• _Exercise prompt_
Each entry must be duplicated precisely, with nothing left out.

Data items
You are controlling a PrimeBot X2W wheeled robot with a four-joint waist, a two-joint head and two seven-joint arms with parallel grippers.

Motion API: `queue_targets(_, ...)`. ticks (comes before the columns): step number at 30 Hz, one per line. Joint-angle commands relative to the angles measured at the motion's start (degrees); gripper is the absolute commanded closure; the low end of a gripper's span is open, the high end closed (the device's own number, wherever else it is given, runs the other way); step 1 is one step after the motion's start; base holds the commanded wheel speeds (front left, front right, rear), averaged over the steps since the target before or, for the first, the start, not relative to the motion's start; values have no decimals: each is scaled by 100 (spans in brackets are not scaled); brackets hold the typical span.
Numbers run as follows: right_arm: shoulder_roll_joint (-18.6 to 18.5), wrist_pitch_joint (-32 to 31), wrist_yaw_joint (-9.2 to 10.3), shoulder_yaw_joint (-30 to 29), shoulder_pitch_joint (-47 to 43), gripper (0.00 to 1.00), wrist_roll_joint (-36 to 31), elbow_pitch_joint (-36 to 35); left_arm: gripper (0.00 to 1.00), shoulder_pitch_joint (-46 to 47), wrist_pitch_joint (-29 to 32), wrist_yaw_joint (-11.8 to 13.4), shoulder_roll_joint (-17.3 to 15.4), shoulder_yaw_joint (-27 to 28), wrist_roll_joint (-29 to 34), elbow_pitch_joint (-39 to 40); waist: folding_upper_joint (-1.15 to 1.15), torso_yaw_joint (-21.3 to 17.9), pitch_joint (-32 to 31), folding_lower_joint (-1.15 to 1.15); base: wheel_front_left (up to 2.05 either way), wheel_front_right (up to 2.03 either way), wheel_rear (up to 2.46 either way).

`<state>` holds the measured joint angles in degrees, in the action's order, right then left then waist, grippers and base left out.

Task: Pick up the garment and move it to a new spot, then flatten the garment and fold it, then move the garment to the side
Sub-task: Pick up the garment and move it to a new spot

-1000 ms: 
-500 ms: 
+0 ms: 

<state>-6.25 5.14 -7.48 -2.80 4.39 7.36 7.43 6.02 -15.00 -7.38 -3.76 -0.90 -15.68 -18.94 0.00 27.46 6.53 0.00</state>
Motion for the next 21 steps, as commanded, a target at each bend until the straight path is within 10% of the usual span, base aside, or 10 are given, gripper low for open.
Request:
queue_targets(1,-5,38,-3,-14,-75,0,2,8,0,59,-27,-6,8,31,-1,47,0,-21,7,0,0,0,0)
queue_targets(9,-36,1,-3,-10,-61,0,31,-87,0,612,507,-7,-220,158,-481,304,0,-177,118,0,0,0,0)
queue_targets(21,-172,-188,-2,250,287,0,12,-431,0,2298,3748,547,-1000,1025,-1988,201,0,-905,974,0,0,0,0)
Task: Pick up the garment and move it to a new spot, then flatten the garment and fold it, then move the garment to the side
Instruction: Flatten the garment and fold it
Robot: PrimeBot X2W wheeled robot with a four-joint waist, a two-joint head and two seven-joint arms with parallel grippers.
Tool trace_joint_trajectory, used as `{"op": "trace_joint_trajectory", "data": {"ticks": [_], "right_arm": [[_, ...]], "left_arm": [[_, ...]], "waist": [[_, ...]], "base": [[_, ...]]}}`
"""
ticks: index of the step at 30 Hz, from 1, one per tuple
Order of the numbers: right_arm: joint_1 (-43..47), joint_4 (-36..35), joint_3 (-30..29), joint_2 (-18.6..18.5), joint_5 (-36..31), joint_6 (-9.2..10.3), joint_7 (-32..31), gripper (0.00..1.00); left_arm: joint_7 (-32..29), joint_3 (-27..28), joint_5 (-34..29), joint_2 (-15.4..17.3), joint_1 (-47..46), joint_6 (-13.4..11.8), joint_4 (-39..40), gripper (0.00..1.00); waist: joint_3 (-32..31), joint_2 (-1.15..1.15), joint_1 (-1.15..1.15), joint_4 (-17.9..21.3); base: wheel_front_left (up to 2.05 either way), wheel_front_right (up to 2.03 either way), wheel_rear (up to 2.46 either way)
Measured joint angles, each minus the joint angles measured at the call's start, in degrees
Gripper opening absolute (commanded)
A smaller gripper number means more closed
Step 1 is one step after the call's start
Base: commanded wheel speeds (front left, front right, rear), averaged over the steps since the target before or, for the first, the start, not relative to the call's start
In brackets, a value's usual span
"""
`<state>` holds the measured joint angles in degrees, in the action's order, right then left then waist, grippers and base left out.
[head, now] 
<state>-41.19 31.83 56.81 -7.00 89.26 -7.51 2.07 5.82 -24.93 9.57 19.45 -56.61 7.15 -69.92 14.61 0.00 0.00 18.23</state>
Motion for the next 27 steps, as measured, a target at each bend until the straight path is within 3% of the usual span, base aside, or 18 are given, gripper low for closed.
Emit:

• _Output_
You are controlling a PrimeBot X2W wheeled robot with a four-joint waist, a two-joint head and two seven-joint arms with parallel grippers.

Motion API: `queue_targets(_, ...)`. ticks (comes before the columns): step number at 30 Hz, one per line. Joint-angle commands relative to the angles measured at the motion's start (degrees); gripper is the absolute commanded closure; the low end of a gripper's span is open, the high end closed (the device's own number, wherever else it is given, runs the other way); step 1 is one step after the motion's start; base holds the commanded wheel speeds (front left, front right, rear), averaged over the steps since the target before or, for the first, the start, not relative to the motion's start; values have no decimals: each is scaled by 100 (spans in brackets are not scaled); brackets hold the typical span.
Numbers run as follows: right_arm: shoulder_roll_joint (-18.6 to 18.5), wrist_pitch_joint (-32 to 31), wrist_yaw_joint (-9.2 to 10.3), shoulder_yaw_joint (-30 to 29), shoulder_pitch_joint (-47 to 43), gripper (0.00 to 1.00), wrist_roll_joint (-36 to 31), elbow_pitch_joint (-36 to 35); left_arm: gripper (0.00 to 1.00), shoulder_pitch_joint (-46 to 47), wrist_pitch_joint (-29 to 32), wrist_yaw_joint (-11.8 to 13.4), shoulder_roll_joint (-17.3 to 15.4), shoulder_yaw_joint (-27 to 28), wrist_roll_joint (-29 to 34), elbow_pitch_joint (-39 to 40); waist: folding_upper_joint (-1.15 to 1.15), torso_yaw_joint (-21.3 to 17.9), pitch_joint (-32 to 31), folding_lower_joint (-1.15 to 1.15); base: wheel_front_left (up to 2.05 either way), wheel_front_right (up to 2.03 either way), wheel_rear (up to 2.46 either way).

`<state>` holds the measured joint angles in degrees, in the action's order, right then left then waist, grippers and base left out.

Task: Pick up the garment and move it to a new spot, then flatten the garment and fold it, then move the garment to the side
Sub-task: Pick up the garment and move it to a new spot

-1000 ms: 
-500 ms: 
+0 ms: 

<state>-6.25 5.14 -7.48 -2.80 4.39 7.36 7.43 6.02 -15.00 -7.38 -3.76 -0.90 -15.68 -18.94 0.00 27.46 6.53 0.00</state>
Motion for the next 21 steps, as commanded, a target at each bend until the straight path is within 10% of the usual span, base aside, or 10 are given, gripper low for open.
Request:
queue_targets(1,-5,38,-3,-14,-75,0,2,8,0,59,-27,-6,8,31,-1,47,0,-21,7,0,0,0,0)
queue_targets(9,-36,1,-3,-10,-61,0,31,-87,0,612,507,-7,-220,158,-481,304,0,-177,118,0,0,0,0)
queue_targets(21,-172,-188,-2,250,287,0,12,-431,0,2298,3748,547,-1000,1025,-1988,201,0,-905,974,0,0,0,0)
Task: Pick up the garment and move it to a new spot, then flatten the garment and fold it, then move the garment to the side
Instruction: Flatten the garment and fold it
Robot: PrimeBot X2W wheeled robot with a four-joint waist, a two-joint head and two seven-joint arms with parallel grippers.
Tool trace_joint_trajectory, used as `{"op": "trace_joint_trajectory", "data": {"ticks": [_], "right_arm": [[_, ...]], "left_arm": [[_, ...]], "waist": [[_, ...]], "base": [[_, ...]]}}`
"""
ticks: index of the step at 30 Hz, from 1, one per tuple
Order of the numbers: right_arm: joint_1 (-43..47), joint_4 (-36..35), joint_3 (-30..29), joint_2 (-18.6..18.5), joint_5 (-36..31), joint_6 (-9.2..10.3), joint_7 (-32..31), gripper (0.00..1.00); left_arm: joint_7 (-32..29), joint_3 (-27..28), joint_5 (-34..29), joint_2 (-15.4..17.3), joint_1 (-47..46), joint_6 (-13.4..11.8), joint_4 (-39..40), gripper (0.00..1.00); waist: joint_3 (-32..31), joint_2 (-1.15..1.15), joint_1 (-1.15..1.15), joint_4 (-17.9..21.3); base: wheel_front_left (up to 2.05 either way), wheel_front_right (up to 2.03 either way), wheel_rear (up to 2.46 either way)
Measured joint angles, each minus the joint angles measured at the call's start, in degrees
Gripper opening absolute (commanded)
A smaller gripper number means more closed
Step 1 is one step after the call's start
Base: commanded wheel speeds (front left, front right, rear), averaged over the steps since the target before or, for the first, the start, not relative to the call's start
In brackets, a value's usual span
"""
`<state>` holds the measured joint angles in degrees, in the action's order, right then left then waist, grippers and base left out.
[head, now] 
<state>-41.19 31.83 56.81 -7.00 89.26 -7.51 2.07 5.82 -24.93 9.57 19.45 -56.61 7.15 -69.92 14.61 0.00 0.00 18.23</state>
Motion for the next 27 steps, as measured, a target at each bend until the straight path is within 3% of the usual span, base aside, or 18 are given, gripper low for closed.
Emit:

Besides this answer, the exercise requires nothing else.